“Vá fazer um vídeo. Vá escrever algum artigo”, debocha um colono israelense para o cinegrafista, durante mais uma demolição de casas palestinas momentos antes de um disparo à queima-roupa contra Harun Abu Aran, que termina tetraplégico. Este não é o início de No Other Land (2024), documentário palestino-norueguês exibido no XV Janela Internacional de Cinema do Recife, mas retrata parte dos horrores corriqueiros da Cisjordânia ocupada e traduz o desafio de documentar um conflito unilateral e violento.
Com produção iniciada ainda em 2019 pelo advogado e ativista palestino, Basel Adra, No Other Land é um retrato brutal da ocupação de Israel na região de Massafer Yatta, aglomerado de pequenas cidades e vilarejos palestinos ao sul da Cisjordânia. O documentário nos mostra, literalmente — com imagens produzidas pelo próprio Basel e pelo jornalista israelense Yuval Abraham, as demolições em massa de vilarejos que ocorrem corriqueiramente, após decreto que transformou boa parte da região em território de treinamento militar ainda em 1981.

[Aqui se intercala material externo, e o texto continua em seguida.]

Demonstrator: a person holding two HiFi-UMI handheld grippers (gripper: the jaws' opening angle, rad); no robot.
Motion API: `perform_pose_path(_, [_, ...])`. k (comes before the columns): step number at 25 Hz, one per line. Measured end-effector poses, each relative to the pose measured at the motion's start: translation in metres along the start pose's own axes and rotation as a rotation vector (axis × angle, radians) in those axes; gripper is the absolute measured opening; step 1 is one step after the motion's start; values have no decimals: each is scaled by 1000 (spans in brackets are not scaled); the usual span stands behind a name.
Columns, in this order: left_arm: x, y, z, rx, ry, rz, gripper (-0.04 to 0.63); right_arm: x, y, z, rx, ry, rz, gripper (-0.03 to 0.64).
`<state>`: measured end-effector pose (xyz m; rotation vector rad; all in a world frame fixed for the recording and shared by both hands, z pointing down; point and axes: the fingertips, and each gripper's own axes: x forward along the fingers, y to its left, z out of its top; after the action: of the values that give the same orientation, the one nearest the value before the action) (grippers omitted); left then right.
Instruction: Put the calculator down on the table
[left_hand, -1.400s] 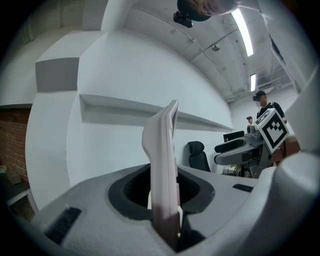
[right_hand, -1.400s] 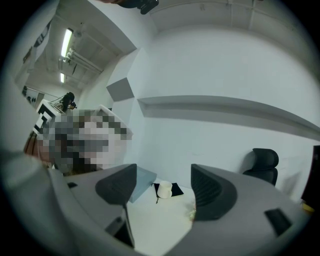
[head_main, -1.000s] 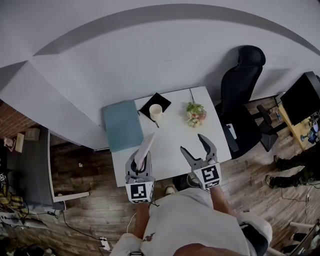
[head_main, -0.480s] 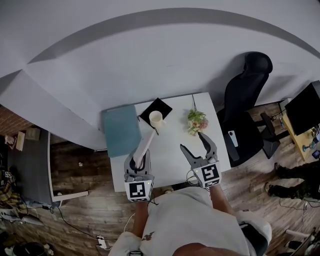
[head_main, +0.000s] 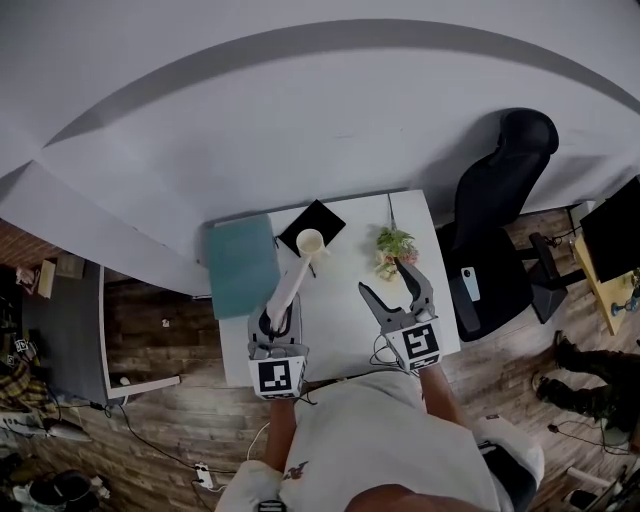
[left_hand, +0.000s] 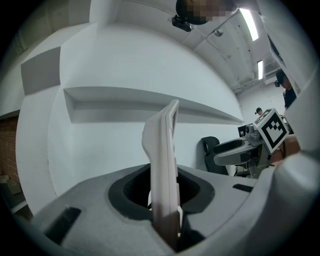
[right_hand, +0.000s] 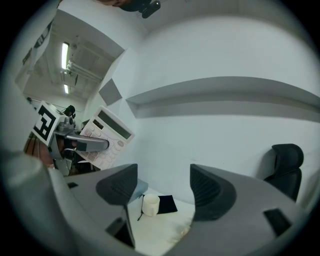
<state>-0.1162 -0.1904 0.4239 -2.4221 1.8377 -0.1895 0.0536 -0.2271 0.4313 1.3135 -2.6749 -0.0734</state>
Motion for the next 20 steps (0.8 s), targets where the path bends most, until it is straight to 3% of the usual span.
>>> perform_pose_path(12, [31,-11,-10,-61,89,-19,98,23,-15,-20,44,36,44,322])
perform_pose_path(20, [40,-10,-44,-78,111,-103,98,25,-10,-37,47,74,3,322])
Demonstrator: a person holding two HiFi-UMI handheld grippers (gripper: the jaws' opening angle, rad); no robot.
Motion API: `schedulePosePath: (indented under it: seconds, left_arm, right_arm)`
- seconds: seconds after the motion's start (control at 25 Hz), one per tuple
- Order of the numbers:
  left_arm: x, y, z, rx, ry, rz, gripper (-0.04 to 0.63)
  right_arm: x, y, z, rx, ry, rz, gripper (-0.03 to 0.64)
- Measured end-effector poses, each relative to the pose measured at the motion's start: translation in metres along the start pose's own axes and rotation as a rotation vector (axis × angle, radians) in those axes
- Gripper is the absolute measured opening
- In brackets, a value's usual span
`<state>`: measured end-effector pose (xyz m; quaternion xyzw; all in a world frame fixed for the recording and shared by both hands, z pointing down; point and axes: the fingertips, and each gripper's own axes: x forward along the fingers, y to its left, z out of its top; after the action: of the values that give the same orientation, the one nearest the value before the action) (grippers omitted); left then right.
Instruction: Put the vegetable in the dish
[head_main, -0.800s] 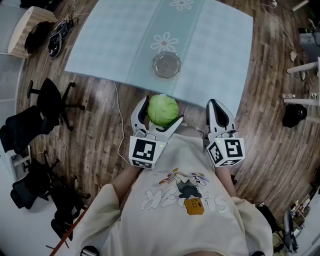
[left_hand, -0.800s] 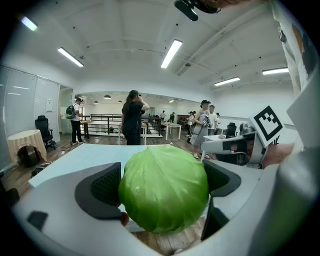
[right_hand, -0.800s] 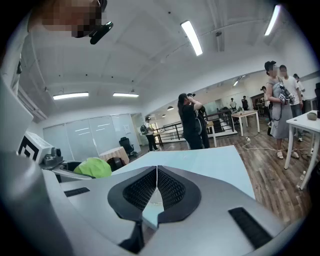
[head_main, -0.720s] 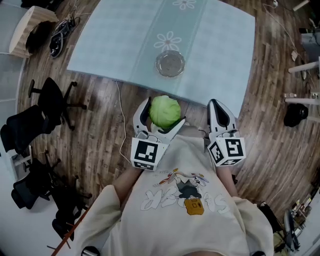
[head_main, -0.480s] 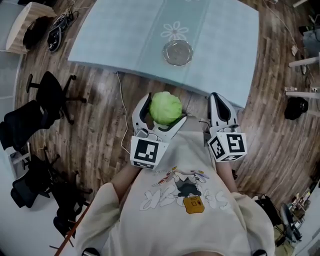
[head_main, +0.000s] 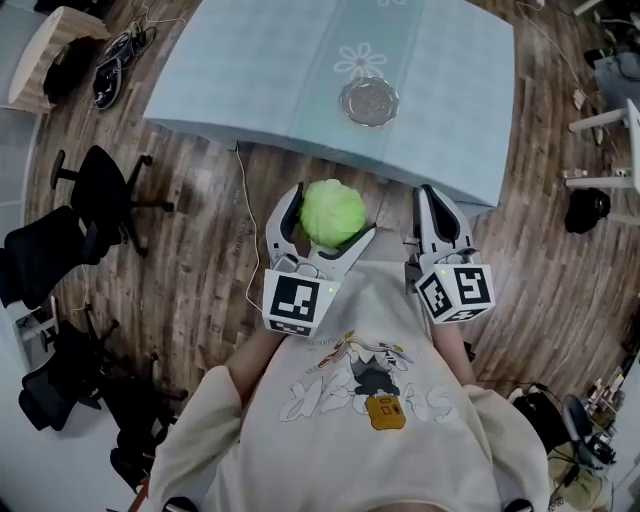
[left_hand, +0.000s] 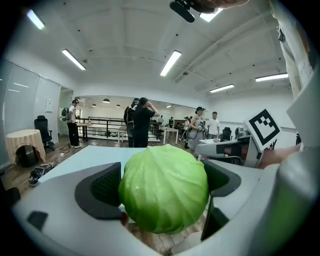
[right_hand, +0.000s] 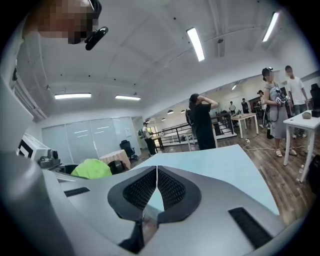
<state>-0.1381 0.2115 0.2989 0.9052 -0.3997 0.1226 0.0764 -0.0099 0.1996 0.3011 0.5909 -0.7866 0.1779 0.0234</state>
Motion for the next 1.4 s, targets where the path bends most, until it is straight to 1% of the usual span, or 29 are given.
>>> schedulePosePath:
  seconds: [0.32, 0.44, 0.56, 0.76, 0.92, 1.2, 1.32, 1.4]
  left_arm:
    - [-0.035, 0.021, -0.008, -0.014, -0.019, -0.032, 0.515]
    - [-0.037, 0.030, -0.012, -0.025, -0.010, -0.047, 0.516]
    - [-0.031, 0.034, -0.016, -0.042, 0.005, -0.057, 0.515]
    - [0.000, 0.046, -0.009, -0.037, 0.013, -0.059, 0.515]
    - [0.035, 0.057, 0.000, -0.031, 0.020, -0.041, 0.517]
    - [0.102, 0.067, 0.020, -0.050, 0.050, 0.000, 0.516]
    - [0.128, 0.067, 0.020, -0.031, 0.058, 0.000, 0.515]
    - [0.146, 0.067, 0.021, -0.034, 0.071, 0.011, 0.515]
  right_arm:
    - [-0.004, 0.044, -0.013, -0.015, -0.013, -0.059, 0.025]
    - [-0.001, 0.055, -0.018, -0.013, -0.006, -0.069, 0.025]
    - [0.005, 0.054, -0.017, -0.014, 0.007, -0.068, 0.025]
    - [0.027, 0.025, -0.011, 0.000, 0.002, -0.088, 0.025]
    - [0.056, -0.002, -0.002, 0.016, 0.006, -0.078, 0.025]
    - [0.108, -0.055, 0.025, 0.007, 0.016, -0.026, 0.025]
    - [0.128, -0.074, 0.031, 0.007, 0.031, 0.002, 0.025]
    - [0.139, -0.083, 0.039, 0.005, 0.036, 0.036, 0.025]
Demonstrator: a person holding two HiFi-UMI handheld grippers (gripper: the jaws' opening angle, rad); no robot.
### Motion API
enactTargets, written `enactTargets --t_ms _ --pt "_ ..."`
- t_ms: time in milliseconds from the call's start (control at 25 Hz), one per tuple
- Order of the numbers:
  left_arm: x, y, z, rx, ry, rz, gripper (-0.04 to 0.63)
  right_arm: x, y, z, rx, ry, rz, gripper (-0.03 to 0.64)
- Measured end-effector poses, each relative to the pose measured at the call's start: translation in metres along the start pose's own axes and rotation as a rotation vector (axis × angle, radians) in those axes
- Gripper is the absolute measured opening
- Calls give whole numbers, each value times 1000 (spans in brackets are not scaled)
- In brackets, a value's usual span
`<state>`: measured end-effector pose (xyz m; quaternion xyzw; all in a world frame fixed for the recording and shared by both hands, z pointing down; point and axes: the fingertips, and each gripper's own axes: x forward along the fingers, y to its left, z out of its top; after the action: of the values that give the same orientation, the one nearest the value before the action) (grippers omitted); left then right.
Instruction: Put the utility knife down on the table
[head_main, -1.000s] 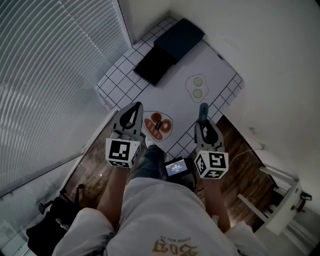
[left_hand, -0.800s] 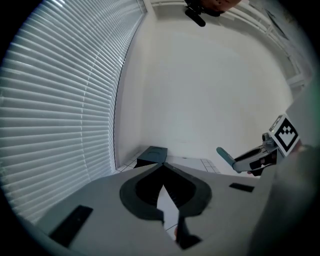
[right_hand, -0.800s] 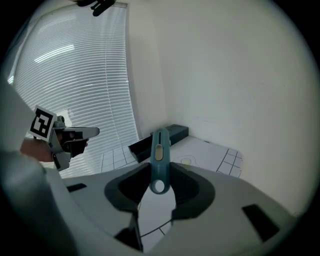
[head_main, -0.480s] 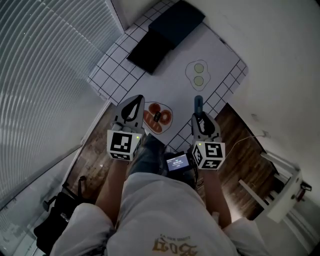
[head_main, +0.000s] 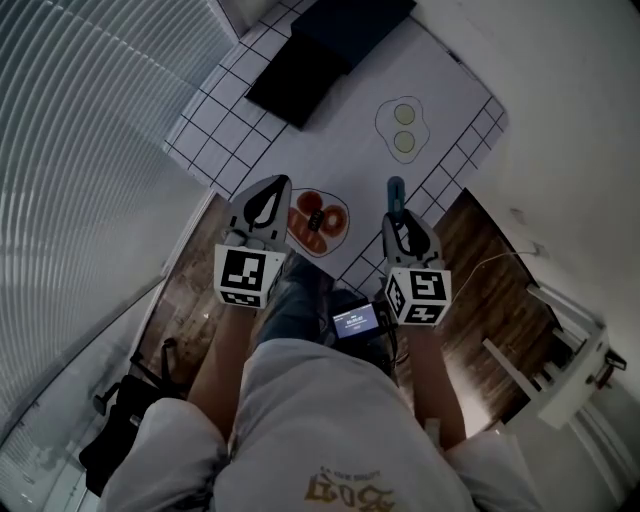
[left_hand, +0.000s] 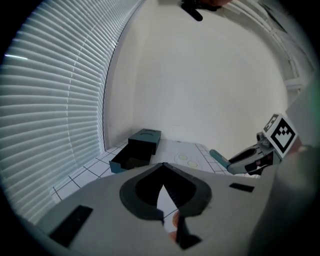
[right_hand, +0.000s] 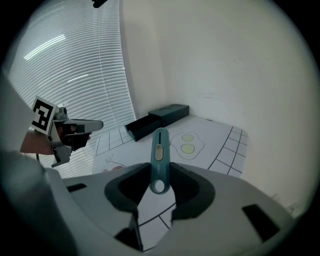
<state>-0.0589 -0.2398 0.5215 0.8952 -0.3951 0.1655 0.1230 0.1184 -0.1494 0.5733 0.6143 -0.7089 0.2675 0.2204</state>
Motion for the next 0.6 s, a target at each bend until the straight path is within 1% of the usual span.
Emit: enactTargets --t_ms 440,600 --pt "15 -10 -27 4 56 -44 8 19 -1 -33 6 77 -9 132" --pt "17 -9 -35 1 72 -47 8 27 -2 -43 0 100 -5 132"
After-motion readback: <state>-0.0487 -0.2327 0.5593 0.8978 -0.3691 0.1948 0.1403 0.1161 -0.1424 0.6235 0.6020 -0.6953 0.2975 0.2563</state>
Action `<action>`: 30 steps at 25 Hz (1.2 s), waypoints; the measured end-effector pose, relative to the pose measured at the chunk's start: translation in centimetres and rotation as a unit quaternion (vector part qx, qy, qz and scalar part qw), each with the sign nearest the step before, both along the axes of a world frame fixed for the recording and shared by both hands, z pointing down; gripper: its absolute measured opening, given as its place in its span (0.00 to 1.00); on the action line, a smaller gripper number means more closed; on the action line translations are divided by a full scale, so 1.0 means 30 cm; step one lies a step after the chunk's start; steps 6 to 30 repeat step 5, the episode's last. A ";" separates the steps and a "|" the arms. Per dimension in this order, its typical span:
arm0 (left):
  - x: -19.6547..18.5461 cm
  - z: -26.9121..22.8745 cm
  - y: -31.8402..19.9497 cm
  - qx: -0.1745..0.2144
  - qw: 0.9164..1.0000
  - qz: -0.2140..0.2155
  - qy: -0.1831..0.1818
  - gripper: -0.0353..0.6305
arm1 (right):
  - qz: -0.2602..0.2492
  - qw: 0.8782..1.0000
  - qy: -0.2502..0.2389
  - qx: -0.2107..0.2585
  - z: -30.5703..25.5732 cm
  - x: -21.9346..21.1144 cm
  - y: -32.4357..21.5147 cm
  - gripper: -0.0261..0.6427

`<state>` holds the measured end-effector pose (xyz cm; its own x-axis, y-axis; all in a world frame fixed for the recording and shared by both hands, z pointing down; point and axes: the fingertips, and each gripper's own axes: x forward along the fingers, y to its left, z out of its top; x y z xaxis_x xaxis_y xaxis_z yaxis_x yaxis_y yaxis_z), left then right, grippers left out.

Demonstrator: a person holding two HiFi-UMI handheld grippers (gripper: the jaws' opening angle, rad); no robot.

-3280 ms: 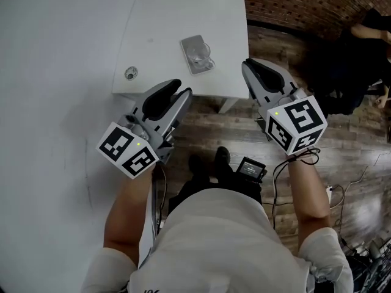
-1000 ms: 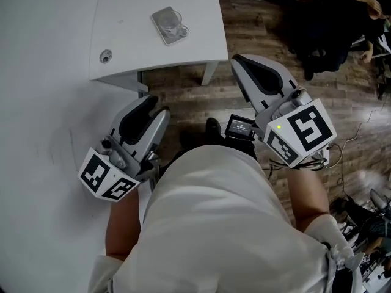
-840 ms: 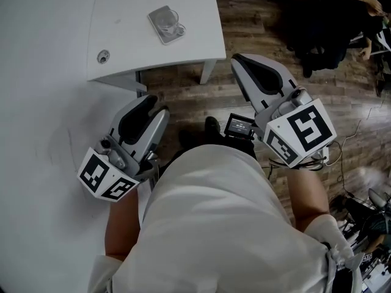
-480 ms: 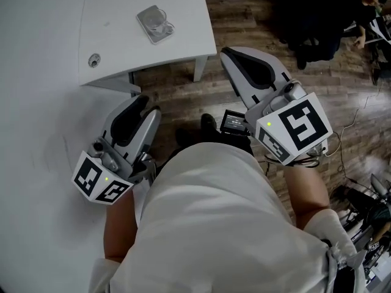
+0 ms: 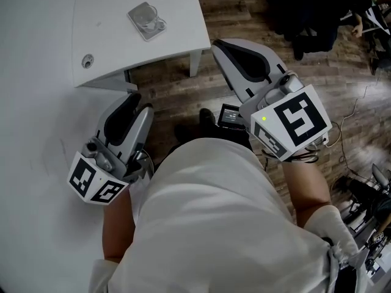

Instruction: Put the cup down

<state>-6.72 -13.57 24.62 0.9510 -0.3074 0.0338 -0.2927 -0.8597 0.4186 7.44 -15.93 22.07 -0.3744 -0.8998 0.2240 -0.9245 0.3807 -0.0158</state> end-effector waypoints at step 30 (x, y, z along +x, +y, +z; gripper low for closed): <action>-0.006 0.005 -0.003 -0.004 1.000 0.004 -0.001 0.25 | 0.004 1.000 0.000 0.000 0.000 -0.004 0.000 0.06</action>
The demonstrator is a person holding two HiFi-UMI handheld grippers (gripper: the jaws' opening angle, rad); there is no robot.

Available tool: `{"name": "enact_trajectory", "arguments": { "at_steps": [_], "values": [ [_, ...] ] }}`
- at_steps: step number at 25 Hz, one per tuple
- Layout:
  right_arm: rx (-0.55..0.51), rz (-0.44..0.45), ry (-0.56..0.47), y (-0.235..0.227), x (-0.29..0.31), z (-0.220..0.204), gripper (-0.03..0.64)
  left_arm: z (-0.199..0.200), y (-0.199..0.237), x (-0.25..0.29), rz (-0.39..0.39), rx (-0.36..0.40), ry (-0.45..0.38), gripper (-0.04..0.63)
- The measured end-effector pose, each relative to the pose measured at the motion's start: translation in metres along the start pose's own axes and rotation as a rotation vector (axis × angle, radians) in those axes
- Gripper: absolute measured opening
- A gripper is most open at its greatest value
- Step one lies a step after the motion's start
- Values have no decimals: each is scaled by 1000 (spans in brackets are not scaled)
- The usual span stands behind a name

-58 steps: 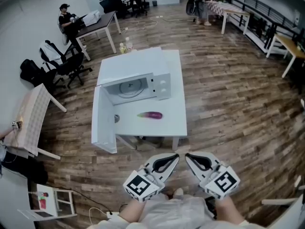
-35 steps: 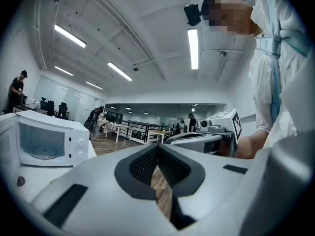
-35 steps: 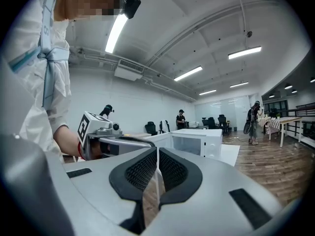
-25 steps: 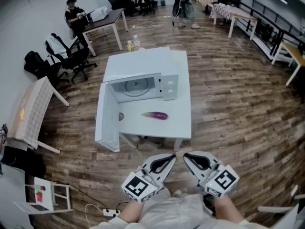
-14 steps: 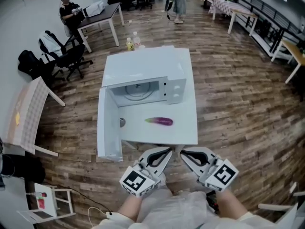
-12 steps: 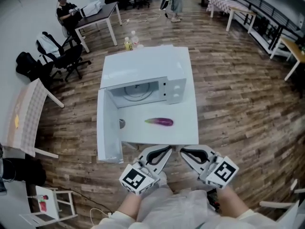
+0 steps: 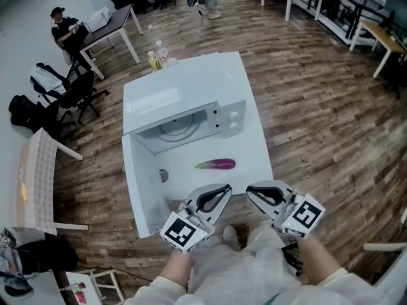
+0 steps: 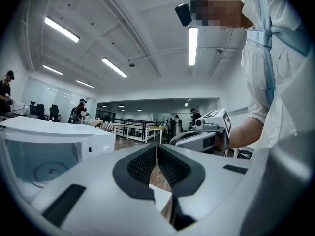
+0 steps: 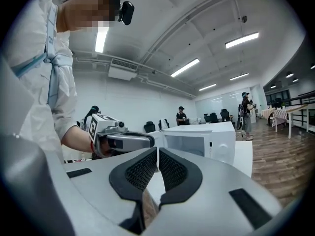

O documentário se desenvolve a partir da ótica dos dois ativistas, e mostra recortes temporais que se estendem até outubro de 2023, dias antes da intensificação da ofensiva israelense na Faixa de Gaza. Esse contraste entre os realizadores, nascidos em países de lados opostos na guerra, permite uma impressão única de um conflito heterogêneo: com a diferença óbvia entre Yuval e colonos israelenses favoráveis à ocupação, por exemplo.
Além das imagens de ações militares, No Other Land também documenta a vida das comunidades que ali resistem, trazendo o enfoque ao núcleo de Basel, com imagens ainda mais antigas de seu pai, também ativista, em tempos mais felizes, além de diversos diálogos entre os dois principais realizadores em ambientes familiares. As diferenças culturais não distanciam o afeto pela causa ou entre os dois, mas causa incômodo de outros palestinos, além do convívio com os próprios soldados, apresentando ainda mais uma face da invasão.
Levando em consideração as condições de produção, as imagens se tornam impressionantes pela crueza e pelo sofrimento, muitas vezes captado em celulares. Vemos crianças chorando enquanto escolas são demolidas, móveis e roupas sendo despejados e, ao longo de anos, variadas construções sendo demolidas por tratores e bens sendo apreendidos, como um gerador, que foi a causa do tiro em Harun Abu Aran, paralisado e morto em dois anos após o incidente.
No Other Land tem uma autoridade indiscutível sobre o tema e tem conquistado prêmios por onde passa. Apesar do impressionante trabalho conjunto entre os quatro diretores ( Yuval Abraham, Basel Adra, Rachel Szor e Hamdan Ballal) e demais equipe de produção, o documentário dispensa críticas ao desnudar o óbvio para os desatentos e explicitar uma opressão histórica contínua, que culmina na mais sangrenta investida de Israel contra a Palestina, mas, principalmente, contra seu povo.